Weeel, I have gotten to the point where all the main timing is figured out, so the next and last step is to thoroughly poke the video chip in an attempt to suss out all the edge cases and other weirdness.
To perform this task, I have made a second perf board that plugs into the “video” part of the Video Brain. This board contains a PIC18F452 and a MAX232 serial level translator, and will take the place of the F8 CPU, 3853, and everything on the lower board. I can now poke the registers directly using the PIC, and I did not have to write any F8 code. score. Also, the PIC is muuch faster at poking the UV201. Also, it is in circuit programmable, I do not have to burn EPROMs (or flash ROMs), and I don’t have to figure out how to use the BIOS and all that. So I spent me 1.5 hours making the board instead of learning the ins and outs of the F8 code on the system.
Before seeing that, though, I had to hack the VB to slow down its clock, since I was being buffaloed by propagation delays. These delays made it very difficult to figure out exactly what was going on, so now that they are gone things are working much better.
The changes from last time are the addition of the clocking circuitry on the left under the video plug-in area (lower left corner), and I have the game EPROM installed into its socket now. I made several other fixes and changes but they are not visible.
Here’s the bottom side in case anyone was curious. The black things are rubber feet so it won’t scratch the hell out of my table (or skitter off it for that matter). The two wires on the right side are 12V in. black marker’ed wire = ground, other is +12V. There’s a 5V buck regulator to generate 5V to run everything.
And here’s the new addition. This PIC board replaces the F8 CPU, and gives me an in-circuit programmable microcontroller and serial port so I can dork with the UV201’s registers in near real time. I can just type some commands in PUTTy and it will change the register values. The PIC takes care of reloading the UV201 registers every frame (it reloads all of them) so that any changes are instantly picked up. The cable on the left is the programming cable, one on the right is RS-232.

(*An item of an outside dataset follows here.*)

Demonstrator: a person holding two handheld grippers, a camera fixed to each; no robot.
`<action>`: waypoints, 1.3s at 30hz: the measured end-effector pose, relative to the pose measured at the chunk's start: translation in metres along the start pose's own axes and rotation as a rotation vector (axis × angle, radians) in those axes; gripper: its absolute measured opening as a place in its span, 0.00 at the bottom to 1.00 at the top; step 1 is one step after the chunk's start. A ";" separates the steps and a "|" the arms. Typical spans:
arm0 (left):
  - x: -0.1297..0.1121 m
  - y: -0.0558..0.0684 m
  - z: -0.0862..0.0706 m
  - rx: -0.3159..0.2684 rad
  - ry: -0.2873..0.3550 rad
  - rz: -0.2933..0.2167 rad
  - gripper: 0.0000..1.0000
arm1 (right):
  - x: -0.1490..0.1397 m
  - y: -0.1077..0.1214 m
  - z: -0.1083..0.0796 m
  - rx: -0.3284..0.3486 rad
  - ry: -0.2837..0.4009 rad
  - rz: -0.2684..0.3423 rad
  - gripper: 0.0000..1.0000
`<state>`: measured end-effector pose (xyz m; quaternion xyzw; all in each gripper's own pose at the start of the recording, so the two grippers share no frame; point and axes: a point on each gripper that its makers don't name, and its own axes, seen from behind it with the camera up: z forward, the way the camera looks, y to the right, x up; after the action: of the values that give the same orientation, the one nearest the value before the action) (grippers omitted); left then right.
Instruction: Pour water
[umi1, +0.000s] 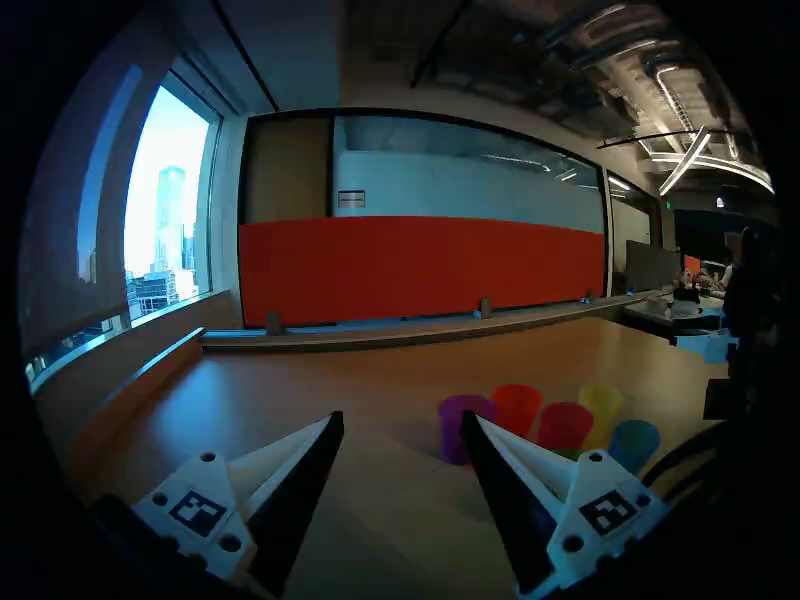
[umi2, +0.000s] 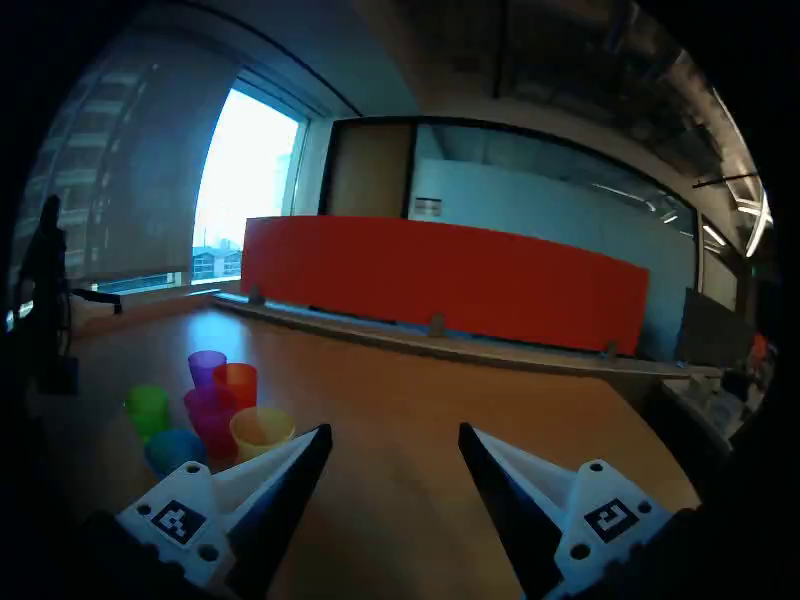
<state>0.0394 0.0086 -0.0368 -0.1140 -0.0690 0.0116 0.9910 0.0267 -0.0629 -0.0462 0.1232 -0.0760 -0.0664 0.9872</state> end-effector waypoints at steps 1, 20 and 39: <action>0.000 -0.001 0.000 0.005 0.003 -0.001 0.86 | 0.001 0.002 0.000 -0.012 0.009 0.003 0.98; 0.015 -0.010 0.002 0.094 0.126 -0.026 0.86 | 0.030 0.027 0.001 -0.180 0.123 0.040 0.98; 0.004 -0.033 0.001 0.253 0.190 -0.009 0.86 | 0.032 0.038 0.004 -0.226 0.113 0.120 0.99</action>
<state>0.0431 -0.0232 -0.0274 0.0116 0.0266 0.0049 0.9996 0.0614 -0.0322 -0.0288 0.0102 -0.0195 -0.0084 0.9997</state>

And, what it’s all about. The PIC is driving the UV201 now, instead of the F8 CPU. I used the logic analyzer to snag the register writes to the UV201, and just duplicated those readings in my program for testing. The graphics for this game are pulled out of its cartridge ROM directly, except for the two players for some reason. Those are coming out of RAM, and that’s why they show up as two random blobs. I will be loading checkerboard patterns into RAM and using that for testing, so I can make sprites of any size and move them around and see what happens when they collide with one another. (We know basically what happens, but I don’t think anyone has any clue what happens at the edge cases. How close to the edge can an object be? can they be touching, or does there have to be at least a 1 pixel space? and other such questions).
I should be able to finish up my document now using the information gained from this.